The anticoagulant dabigatran etexilate was approved by the U.S. Food and Drug Administration last October to prevent stroke in patients with atrial fibrillation, and it has been studied for treating acute venous thromboembolism. As James Roberts, MD, discussed in these pages several months ago (, dabigatran has several potential advantages over warfarin, including minimal interactions with other drugs or food, allowing for predictable pharmacokinetcs and fixed-dose administration without the need for frequent routine laboratory testing and dose adjustment.

But dabigatran (Pradaxa, Boehringer Ingelheim) represents an entirely new class of anticoagulants, and emergency physicians and toxicologists should be prepared for patients presenting with overdose or life-threatening bleeding.

What is dabigatran etexilate? This preparation is an inactive pro-drug. Once absorbed, it is rapidly hydrolyzed by esterases in the GI tract, blood, and liver into dabigatran, a direct thrombin inhibitor. Through its effects on thrombin, dabigatran blocks the last stages of the coagulation cascade: cleavage of fibrinogen into fibrin, activation of platelets, and stabilization of the forming clot.

How is dabigatran metabolized? Excretion is primarily renal, with approximately 80 percent eliminated unchanged in the urine. It is not metabolized by — and does not induce — hepatic cytochrome P450 enzymes, which is why, unlike warfarin, it has few reported interactions with other drugs.

What are its pharmacokinetics? Peak anticoagulant effect of dabigatran occurs one to three hours after ingestion. The half-life in patients with normal renal function is approximately 12 to 14 hours, but may exceed 24 hours if creatinine clearance is significantly reduced. With renal insufficiency, drug levels can build up if the dose is not adjusted or discontinued. It is not known how, if at all, the pharmacokinetics of dabigatran change in massive overdose.

Are there significant drug interactions with dabigatran? The package insert states that rifampin “reduces exposure to dabigatran [that is, decreases blood levels] and should generally be avoided.” Although quinidine, ketoconazole, amiodarone, and verapamil may increase levels, it is not clear if this effect is clinically significant.

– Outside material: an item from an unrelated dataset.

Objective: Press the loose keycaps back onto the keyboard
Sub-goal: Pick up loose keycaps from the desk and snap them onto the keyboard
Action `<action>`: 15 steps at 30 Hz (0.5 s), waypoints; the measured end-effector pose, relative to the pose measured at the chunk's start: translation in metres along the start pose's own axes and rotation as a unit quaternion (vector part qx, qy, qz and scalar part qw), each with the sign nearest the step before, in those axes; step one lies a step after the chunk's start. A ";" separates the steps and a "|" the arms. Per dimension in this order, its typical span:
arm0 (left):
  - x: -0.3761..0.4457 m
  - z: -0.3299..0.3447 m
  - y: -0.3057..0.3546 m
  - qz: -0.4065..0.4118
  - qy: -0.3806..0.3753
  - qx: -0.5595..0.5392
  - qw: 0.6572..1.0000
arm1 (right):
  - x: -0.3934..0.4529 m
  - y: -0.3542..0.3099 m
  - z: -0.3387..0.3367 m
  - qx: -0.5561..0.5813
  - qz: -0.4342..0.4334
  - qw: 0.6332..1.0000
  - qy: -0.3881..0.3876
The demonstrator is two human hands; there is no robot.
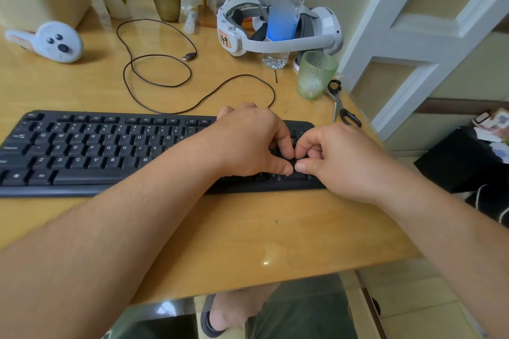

How is managing anticoagulant toxicity from dabigatran different from heparin or warfarin? Standard tests can assess the anticoagulant activity of heparin (PTT) and warfarin (INR), but no really good test exists for dabigatran activity. There also are well-established antidotes available to reverse the effects of heparin and warfarin but none for dabigatran that has proven clinical efficacy.

Are any clotting tests helpful? The activated partial thromboplastin time (aPTT) will be prolonged by dabigatran, but the test's dose-response curve flattens out at high blood levels and underestimates drug effect. The aPTT can indicate that some drug is present, but does not allow for an accurate quantitative estimate of how much or to what effect. The thrombin clotting time (TT) directly measures activity of thrombin in plasma, but it has not been standardized for dabigatran, and may actually be too sensitive. As with activated partial thromboplastin time, TT is most useful as a qualitative indication that dabigatran is present, but may not accurately indicate the magnitude of its effect on coagulation.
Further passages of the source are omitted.